We tried to start the heavy Land Cruiser but could not to push it fast enough up the moderate grade.  It was to no avail; even
with the armed guard finally pitching in.  A passing lorry full of Meru shepherds returning home from tending their flocks
stopped to help.  They helped pack the steaming hot wheel bearing with grease using their bare hands, but the Land Cruiser
would not start.  After they left, we waited in the hot sun.  We tried to call their waiting friends in Shela, some fifty
kilometers away, but the cell phones did not work here.  Now our worry was that they would not wait for us at the boat dock
and we would have no way to the island.

Eventually another vehicle appeared and with the additional help we were able to push the  huge car fast enough to jump start
it – a feat we had been trying unsuccessfully for over an hour in the late, but still hot, tropical sun.

We were on our way – using just the front wheel drive to drag the rest of the crippled vehicle down the now increasingly
pothole filled road. We prayed. I was in the back with Saki and Aziza, both from Shela and supposedly familiar with this
stretch of road.  Saki kept assuring me it “was just another ten minutes”.  Maasai shepherds, both handsome men and
beautiful women had left their flocks and were returning to their thatched grass hut villages in the waning sunlight.  It started
raining again – still no functioning wipers.  The road was very rough – I was sure the failing wheel was going to fall off and
just roll and bounce down the road. Then we would be stranded in the dark jungle.  Their “ten minutes” stretched and
stretched . . . and stretched.  The running board actually fell off.  It was interminable.

It seemed that it would never end.  Saki and I passed the time describing our frustrations and experiences.  All of the long
waits.  He could have taken another ride from Nairobi, one that got to Shela early that morning.  He wouldn’t have missed
the Dhow races scheduled for that afternoon!

Finally we arrived at the small port named Mokowe.  I couldn’t help asking if it was the real one – McCoy that is!  
Fortunately the friends with the boat for our transportation to Lamu Island and Shela had waited for us at dock.

It was dark, but we managed to find our way through the pitch black mud to their boat and scramble aboard.  The ride to the
island was beautiful under the vibrant tropical star lit sky.  Once at Shela, we jumped into the water, waded ashore, and
walked through the narrow twisting lanes to our new home.  All the while the evening call to prayer resounded from the
village mosques.  

Lamu island is very quiet, at least when the generators are not needed for power.  There is only one car which belongs to the
police, and a couple of scooters, on the entire island.  Just people and donkeys.  Donkeys are everywhere They are used as
trucks; they haul heavy stone blocks, food supplies, people, and anything else that needs transporting. True beasts of burden.

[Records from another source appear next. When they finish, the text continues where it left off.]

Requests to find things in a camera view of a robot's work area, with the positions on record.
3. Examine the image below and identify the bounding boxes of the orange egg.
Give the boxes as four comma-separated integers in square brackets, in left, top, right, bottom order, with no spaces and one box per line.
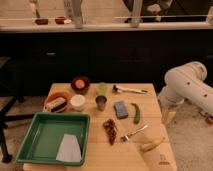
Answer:
[75,79,85,89]

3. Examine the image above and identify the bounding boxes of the dark brown bowl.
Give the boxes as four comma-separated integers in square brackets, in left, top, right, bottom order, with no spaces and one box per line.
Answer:
[71,76,90,95]

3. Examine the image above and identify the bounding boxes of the green translucent cup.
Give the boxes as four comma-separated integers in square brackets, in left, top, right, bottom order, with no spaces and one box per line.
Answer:
[96,82,107,95]

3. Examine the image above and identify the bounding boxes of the dark red dish right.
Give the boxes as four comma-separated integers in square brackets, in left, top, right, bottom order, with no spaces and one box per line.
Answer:
[55,17,66,24]

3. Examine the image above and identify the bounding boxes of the dark red dish left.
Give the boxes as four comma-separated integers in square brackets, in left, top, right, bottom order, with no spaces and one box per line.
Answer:
[35,18,49,25]

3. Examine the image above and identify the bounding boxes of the dark red grape bunch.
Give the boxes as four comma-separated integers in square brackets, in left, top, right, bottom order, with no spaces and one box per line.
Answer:
[103,119,117,145]

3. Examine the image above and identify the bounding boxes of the brush with wooden handle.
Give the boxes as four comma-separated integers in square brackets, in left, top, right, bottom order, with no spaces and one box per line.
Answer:
[45,97,67,112]

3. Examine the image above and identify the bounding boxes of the blue sponge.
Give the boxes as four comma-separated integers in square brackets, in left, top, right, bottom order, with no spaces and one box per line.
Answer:
[114,101,128,119]

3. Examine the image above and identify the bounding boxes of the dark red dish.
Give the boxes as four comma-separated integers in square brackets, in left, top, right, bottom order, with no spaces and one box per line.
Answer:
[35,18,49,25]
[55,17,66,24]

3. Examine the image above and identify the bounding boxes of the white handled dish brush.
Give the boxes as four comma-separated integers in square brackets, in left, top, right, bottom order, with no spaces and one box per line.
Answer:
[113,85,148,94]

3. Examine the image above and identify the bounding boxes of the green plastic tray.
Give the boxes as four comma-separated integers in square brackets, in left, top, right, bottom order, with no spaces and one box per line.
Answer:
[16,112,90,167]

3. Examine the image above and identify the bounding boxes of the green chili pepper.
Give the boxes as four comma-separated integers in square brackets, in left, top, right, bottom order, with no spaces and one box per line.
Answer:
[131,103,141,124]

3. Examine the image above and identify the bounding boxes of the silver fork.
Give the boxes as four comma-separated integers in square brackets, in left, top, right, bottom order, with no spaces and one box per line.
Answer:
[120,125,148,142]

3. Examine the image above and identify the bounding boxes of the grey folded cloth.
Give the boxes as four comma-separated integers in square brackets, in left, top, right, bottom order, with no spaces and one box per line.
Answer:
[56,134,82,162]

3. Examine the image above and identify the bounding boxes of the yellow banana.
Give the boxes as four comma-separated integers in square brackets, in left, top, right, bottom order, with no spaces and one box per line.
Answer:
[141,138,165,152]

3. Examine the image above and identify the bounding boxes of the small metal cup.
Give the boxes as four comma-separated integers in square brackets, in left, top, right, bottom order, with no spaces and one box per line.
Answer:
[95,95,107,111]

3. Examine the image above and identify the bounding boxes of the orange bowl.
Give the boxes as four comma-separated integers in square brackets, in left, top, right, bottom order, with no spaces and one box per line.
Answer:
[44,91,71,112]

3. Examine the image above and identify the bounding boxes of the white paper cup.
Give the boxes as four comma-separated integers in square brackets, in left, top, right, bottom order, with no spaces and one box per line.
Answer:
[70,94,86,111]

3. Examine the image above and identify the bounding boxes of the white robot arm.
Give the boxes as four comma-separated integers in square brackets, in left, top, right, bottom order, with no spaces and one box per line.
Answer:
[158,61,213,124]

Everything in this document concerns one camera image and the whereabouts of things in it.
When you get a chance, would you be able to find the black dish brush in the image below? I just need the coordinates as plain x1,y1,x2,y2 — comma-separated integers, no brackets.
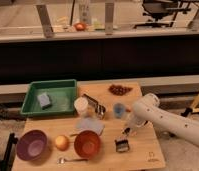
114,128,130,153

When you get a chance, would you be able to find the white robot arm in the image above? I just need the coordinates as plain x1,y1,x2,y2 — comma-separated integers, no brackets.
124,93,199,147

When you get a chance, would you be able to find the white plastic cup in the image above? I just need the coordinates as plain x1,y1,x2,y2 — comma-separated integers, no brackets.
74,97,88,117

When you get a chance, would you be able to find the blue plastic cup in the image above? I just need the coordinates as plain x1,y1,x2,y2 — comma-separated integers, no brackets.
113,103,126,118

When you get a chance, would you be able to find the grey folded cloth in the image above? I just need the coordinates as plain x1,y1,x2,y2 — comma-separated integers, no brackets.
76,118,104,135

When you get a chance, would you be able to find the green plastic tray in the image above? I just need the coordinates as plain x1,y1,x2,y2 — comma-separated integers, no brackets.
21,79,77,117

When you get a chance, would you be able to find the wooden board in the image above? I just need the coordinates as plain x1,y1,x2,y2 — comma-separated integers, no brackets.
12,82,165,171

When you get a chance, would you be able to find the blue sponge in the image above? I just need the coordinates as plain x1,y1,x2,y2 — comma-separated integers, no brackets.
37,93,51,109

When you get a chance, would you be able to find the orange bowl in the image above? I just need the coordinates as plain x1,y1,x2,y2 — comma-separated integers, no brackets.
74,130,101,159

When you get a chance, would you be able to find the red fruit on shelf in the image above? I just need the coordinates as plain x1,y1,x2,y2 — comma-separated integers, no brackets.
74,22,87,31

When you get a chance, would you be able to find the yellow apple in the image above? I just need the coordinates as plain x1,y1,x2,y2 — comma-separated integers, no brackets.
55,135,69,151

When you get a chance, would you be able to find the silver fork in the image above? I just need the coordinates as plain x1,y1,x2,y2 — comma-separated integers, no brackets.
57,157,88,164

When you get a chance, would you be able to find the purple bowl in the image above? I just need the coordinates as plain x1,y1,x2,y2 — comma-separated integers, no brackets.
16,130,48,161

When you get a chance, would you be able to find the black office chair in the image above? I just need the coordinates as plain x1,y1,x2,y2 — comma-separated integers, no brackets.
134,0,199,29

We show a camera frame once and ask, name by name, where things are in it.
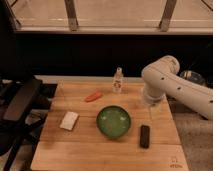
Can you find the orange red pepper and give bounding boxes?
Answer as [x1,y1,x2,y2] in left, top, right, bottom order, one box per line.
[85,91,102,102]

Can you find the black office chair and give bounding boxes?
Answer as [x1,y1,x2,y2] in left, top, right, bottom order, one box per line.
[0,78,51,171]

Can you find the wooden cutting board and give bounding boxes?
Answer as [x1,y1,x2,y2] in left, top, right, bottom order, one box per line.
[31,82,189,171]

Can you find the white sponge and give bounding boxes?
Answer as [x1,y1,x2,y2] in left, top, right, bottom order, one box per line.
[60,112,79,131]

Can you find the black rectangular remote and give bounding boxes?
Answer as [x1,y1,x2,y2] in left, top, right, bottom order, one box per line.
[140,125,150,148]

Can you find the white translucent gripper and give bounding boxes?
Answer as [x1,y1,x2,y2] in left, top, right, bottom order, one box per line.
[142,87,162,106]

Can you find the clear spray bottle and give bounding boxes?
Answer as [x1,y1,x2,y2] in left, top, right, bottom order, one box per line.
[113,67,123,93]

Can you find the round metal bowl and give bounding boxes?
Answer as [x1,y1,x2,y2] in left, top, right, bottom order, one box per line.
[180,70,205,86]

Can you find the green bowl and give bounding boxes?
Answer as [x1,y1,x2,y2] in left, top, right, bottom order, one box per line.
[96,105,131,139]

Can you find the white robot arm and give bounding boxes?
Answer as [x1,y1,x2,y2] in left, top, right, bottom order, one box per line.
[141,55,213,120]

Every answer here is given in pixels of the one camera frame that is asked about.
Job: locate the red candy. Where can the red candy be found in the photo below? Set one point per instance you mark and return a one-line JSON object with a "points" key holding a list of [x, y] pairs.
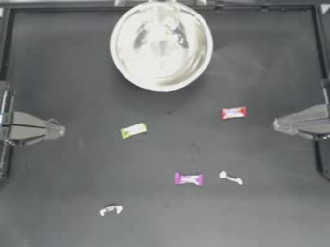
{"points": [[234, 112]]}

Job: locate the green candy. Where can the green candy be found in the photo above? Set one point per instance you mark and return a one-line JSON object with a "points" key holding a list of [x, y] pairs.
{"points": [[134, 130]]}

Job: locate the white twisted wrapper candy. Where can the white twisted wrapper candy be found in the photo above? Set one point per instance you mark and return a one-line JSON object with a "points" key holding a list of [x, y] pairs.
{"points": [[222, 174], [117, 209]]}

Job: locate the purple candy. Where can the purple candy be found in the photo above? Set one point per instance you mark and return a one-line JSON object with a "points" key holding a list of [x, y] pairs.
{"points": [[189, 179]]}

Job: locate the steel bowl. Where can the steel bowl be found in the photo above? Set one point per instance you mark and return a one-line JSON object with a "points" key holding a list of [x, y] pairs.
{"points": [[161, 64]]}

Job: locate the black table frame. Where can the black table frame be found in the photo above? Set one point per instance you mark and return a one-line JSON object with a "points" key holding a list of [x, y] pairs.
{"points": [[65, 5]]}

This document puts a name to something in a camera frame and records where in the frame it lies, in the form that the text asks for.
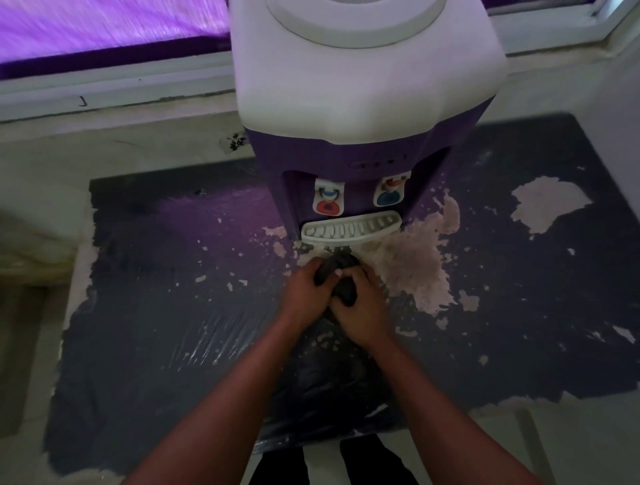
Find white window frame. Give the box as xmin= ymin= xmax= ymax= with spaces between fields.
xmin=0 ymin=0 xmax=632 ymax=123

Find person's right forearm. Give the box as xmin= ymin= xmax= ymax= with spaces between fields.
xmin=367 ymin=336 xmax=547 ymax=485

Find purple and white water dispenser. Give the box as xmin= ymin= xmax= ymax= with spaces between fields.
xmin=227 ymin=0 xmax=510 ymax=250

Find person's black trousers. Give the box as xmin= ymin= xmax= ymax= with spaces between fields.
xmin=248 ymin=434 xmax=418 ymax=485

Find dark cleaning cloth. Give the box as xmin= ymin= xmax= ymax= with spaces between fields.
xmin=312 ymin=249 xmax=362 ymax=308

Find person's left forearm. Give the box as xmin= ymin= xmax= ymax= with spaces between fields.
xmin=121 ymin=315 xmax=322 ymax=485

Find person's right hand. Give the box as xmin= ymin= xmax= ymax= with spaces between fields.
xmin=330 ymin=259 xmax=397 ymax=351

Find red water tap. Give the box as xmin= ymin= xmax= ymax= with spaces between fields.
xmin=313 ymin=180 xmax=346 ymax=217

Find purple window pane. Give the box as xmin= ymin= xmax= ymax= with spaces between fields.
xmin=0 ymin=0 xmax=236 ymax=81

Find dark peeling cover sheet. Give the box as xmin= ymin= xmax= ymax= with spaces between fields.
xmin=44 ymin=114 xmax=640 ymax=476

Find blue water tap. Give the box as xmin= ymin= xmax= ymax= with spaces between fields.
xmin=372 ymin=171 xmax=412 ymax=209

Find person's left hand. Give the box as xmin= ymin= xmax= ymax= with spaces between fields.
xmin=276 ymin=257 xmax=347 ymax=334

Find white drip tray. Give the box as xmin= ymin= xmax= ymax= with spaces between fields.
xmin=300 ymin=210 xmax=403 ymax=247

It took about an hour and a half to get cleaned up and settled and a bit relaxed before we walked down to the beach for a
simple meal at The Stopover.  As the power was out, we used our torches after dinner to walk along the waterfront to Peponi’
s Inn for a drink with the other Wazungus (whites).  The three hundred dollar a night inn was another world, but the beers
were reasonably priced, and reasonably cold.

It was the first night of a couple of wonderful weeks spent getting to know the Swahili culture.